## DATA EXTRACT:
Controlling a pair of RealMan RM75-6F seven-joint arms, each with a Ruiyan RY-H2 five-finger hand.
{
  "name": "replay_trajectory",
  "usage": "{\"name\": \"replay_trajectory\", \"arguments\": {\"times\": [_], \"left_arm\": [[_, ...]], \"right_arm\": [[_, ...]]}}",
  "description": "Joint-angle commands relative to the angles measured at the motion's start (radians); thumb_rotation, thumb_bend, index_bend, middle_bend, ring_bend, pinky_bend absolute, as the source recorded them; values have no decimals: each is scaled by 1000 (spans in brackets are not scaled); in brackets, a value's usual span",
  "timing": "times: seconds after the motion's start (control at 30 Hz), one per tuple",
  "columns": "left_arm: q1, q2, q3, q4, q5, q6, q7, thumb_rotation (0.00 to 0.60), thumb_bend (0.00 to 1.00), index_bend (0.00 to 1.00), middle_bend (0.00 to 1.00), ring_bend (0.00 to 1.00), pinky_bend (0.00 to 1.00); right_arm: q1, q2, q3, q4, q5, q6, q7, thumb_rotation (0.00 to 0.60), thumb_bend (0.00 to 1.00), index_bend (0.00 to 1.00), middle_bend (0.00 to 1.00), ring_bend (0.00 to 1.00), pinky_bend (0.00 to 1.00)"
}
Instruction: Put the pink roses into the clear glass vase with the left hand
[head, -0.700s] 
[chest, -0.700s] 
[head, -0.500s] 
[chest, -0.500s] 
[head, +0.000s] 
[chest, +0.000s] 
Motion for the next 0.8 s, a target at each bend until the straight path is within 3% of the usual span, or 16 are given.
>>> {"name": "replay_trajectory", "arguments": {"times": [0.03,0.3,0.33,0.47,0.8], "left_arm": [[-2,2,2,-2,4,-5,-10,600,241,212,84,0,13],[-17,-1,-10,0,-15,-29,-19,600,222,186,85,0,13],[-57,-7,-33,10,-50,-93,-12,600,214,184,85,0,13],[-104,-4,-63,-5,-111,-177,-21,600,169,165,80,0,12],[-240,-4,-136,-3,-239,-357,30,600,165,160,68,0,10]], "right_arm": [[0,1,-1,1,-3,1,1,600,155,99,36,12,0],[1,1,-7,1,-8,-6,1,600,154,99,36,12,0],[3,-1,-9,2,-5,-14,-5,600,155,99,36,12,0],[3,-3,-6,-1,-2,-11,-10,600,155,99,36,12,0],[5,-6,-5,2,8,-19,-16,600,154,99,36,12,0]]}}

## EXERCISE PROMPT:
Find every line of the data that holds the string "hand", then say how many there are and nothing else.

## WRITTEN SOLUTION:
2